Il terzo, il quarto e il quinto motivo sono tutti argomentati sulla ritenuta configurabilità del delitto di bancarotta documentale.
E sono tutti privi di fondamento.
Già il Tribunale, come ricorda la Corte d’appello, aveva rilevato come le scritture contabili consegnate presentassero evidenti lacune: mancavano i partitari ed il libro mastro, gli estratti conto bancari e i contratti di appalto stipulati dalla fallita; risultavano poi irregolarmente tenuti il registro dei beni ammortizzabili (dal 2009 al 2011), il libro giornale del 2011 (mancavano le scritture di chiusura) ed il libro degli inventari.
Così da concretare non solo un’omessa, seppur parziale, tenuta delle scritture ma una loro complessiva inattendibilità, visto che non si era, come già visto in relazione alle ipotesi di bancarotta patrimoniale, potuto individuare la destinazione dei beni distratti e/o del loro corrispettivo e visto che non si era potuto comprendere le ragioni per le quali i due crediti verso RAGIONE_SOCIALE e RAGIONE_SOCIALE (il primo dei quali di valore particolarmente ingente, superando i 500.000 euro) non residuassero almeno nella misura indicata nelle scritture.

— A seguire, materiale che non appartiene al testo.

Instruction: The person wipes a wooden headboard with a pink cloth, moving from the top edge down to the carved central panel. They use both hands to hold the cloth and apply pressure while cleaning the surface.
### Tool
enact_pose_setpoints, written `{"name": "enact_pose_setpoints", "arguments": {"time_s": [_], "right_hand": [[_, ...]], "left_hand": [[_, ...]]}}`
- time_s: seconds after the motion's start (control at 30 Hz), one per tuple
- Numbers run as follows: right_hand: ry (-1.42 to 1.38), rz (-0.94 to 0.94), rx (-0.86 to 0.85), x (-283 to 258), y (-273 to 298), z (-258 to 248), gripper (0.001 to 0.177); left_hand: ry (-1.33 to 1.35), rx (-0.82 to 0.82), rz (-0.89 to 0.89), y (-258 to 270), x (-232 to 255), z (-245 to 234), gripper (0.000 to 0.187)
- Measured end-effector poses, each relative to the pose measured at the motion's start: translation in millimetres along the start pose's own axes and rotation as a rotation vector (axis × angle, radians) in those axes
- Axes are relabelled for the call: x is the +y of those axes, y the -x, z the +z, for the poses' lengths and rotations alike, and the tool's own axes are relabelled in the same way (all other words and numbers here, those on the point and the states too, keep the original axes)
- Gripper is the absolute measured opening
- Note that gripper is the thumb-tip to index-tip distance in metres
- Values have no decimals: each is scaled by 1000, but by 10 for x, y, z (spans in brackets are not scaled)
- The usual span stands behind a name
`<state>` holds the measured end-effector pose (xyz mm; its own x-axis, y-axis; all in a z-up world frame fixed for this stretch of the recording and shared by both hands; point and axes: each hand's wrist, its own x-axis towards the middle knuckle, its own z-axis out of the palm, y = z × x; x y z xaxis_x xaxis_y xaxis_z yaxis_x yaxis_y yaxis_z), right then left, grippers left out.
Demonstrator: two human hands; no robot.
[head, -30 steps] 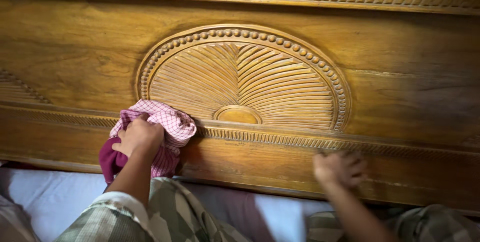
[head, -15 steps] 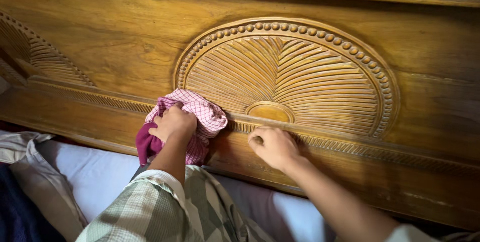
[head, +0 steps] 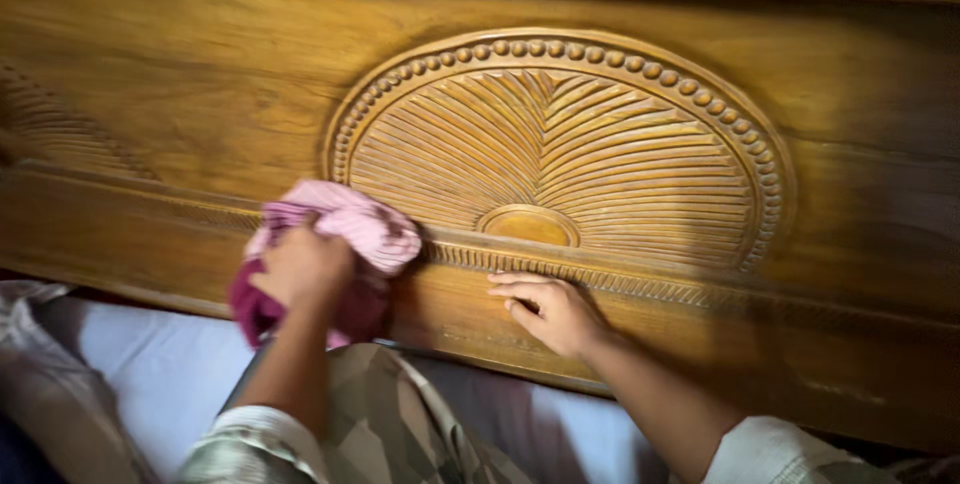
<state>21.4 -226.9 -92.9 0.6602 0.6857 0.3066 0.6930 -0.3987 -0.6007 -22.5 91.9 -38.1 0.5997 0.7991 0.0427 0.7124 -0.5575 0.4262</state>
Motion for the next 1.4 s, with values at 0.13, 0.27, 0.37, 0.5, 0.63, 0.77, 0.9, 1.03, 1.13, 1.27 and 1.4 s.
{"name": "enact_pose_setpoints", "arguments": {"time_s": [0.13,0.27,0.37,0.5,0.63,0.77,0.9,1.03,1.13,1.27,1.4], "right_hand": [[11,21,9,-42,-21,16,26],[53,8,64,-71,-13,63,24],[22,-26,93,-60,-58,114,24],[47,-26,71,-60,-91,133,27],[49,-51,82,-101,-119,136,27],[29,-34,74,-129,-131,147,27],[43,-12,60,-132,-128,133,29],[43,-6,52,-113,-119,137,29],[46,-12,67,-114,-102,139,28],[52,35,51,-150,-86,127,28],[59,3,58,-170,-71,119,28]], "left_hand": [[23,70,-68,-552,-349,-86,57],[72,68,-71,-1124,-777,-155,60],[21,94,-113,-1592,-1082,-199,55],[17,92,-154,-2107,-1470,-279,59],[-48,135,-229,-2611,-1751,-286,62],[-75,59,-250,-2788,-1842,-318,64],[-140,42,-257,-2802,-1823,-260,67],[-159,76,-169,-2601,-1748,-187,73],[-208,-65,-160,-2182,-1456,-235,63],[-219,-123,-116,-1581,-1046,-353,59],[-234,-192,-118,-1320,-855,-418,58]]}}
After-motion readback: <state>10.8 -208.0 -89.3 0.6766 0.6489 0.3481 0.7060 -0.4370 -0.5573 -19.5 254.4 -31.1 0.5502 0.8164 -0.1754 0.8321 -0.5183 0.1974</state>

Il Tribunale prima (pg. 4 e 5 ove si riportavano le dichiarazioni del curatore e del consulente del pubblico ministero, entrambe nel senso della complessiva inattendibilità delle scritture) e la Corte d’appello poi (pg. 9) concludevano per l’impossibilità d i ricostruire adeguatamente il patrimonio della fallita ed il movimento degli affari, determinata dalla falsità (per omissione, quantomeno in relazione alle ricordate operazioni) delle scritture stesse.
Inattendibilità certamente attribuibile all’imputato, quale amministratore della fallita, ed assistita dal richiesto dolo generico, trattandosi, come del resto si era indicato in imputazione, della seconda ipotesi fra quelle previste dall’art. 216, comma 1 n. 2 legge fall.
Se ne deduce la sussistenza, oltre che dell’elemento materiale del reato, anche dell’elemento soggettivo e, questo (ma anche la falsità delle scritture), nella forma che non consente l’invocata derubricazione della condotta nella meno grave ipotesi della bancarotta semplice documentale.
Al rigetto del ricorso segue la condanna del ricorrente al pagamento delle spese processuali.
P.Q.M.
Rigetta il ricorso e condanna il ricorrente al pagamento delle spese processuali. Così deciso, in Roma il 17 giugno 2025.